Zwischen den genannten, besonders herausstechenden Fixpunkten finden sich mit "Kill The Light", dem düsteren "I Don't Believe In Tomorrow", "The Army Inside" oder "Against You" (mit feinem Gitarrensolo) weitere Nummern, die "Dark Adrenaline" zu einem ersten Highlight des noch jungen Jahres 2012 machen und LACUNA COIL in bestechender Form zeigen, selbst wenn ein, zwei eher dröge Nummern wie "Upside Down" ihren Weg in die Tracklist gefunden haben.
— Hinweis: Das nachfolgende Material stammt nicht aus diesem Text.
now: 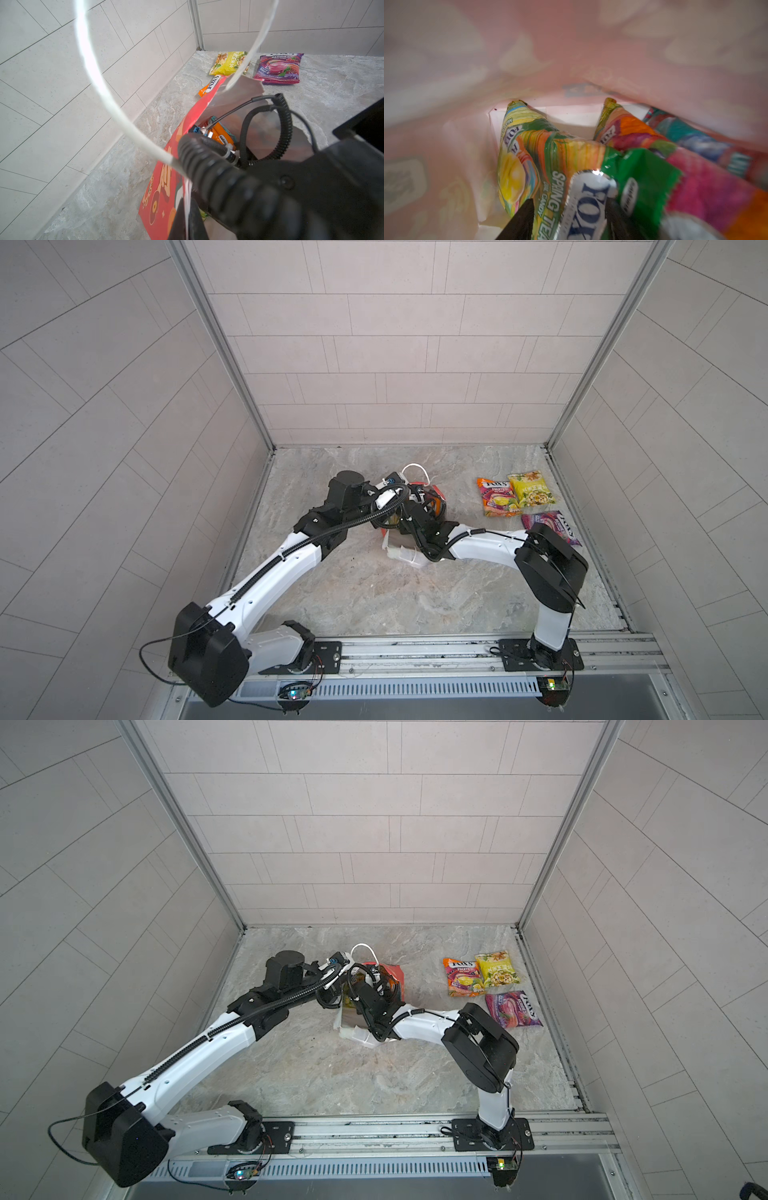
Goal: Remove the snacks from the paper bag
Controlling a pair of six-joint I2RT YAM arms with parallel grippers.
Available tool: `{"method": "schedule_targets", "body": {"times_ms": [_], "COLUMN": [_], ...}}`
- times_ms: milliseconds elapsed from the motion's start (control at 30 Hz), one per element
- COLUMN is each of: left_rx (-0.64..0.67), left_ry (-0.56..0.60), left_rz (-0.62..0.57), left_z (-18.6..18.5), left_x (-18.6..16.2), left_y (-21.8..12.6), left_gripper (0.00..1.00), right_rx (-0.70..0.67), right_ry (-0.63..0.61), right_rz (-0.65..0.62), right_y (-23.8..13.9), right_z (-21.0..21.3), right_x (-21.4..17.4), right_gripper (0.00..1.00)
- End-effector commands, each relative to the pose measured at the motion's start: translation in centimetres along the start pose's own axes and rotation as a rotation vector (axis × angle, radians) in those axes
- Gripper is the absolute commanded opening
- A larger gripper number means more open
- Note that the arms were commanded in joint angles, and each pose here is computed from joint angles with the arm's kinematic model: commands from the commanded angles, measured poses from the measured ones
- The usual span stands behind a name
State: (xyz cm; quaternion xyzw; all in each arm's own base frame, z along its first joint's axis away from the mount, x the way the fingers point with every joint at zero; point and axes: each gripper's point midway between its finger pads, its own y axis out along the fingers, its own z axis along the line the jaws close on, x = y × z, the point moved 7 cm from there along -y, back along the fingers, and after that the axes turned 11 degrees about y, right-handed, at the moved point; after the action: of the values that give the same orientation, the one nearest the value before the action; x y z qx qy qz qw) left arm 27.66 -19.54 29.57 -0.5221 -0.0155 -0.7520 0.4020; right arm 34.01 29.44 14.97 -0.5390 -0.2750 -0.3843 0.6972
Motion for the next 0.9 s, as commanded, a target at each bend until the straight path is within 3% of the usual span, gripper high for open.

Man könnte als Kritikpunkt anführen, dass LACUNA COIL nichts wirklich Neues bieten, einige Songs älteren Nummern ziemlich ähneln und die Band zu oft im Midtempo agiert. Doch solange Härte, Melodien und Eingängigkeit so beeindruckend gut austariert sind wie auf "Dark Adrenaline", einige neue oder lange vermisste Details den eigenen, unverkennbaren Stil aufpeppen und den Hörer mit unvergleichlichen Melodien beglücken, macht das überhaupt nichts.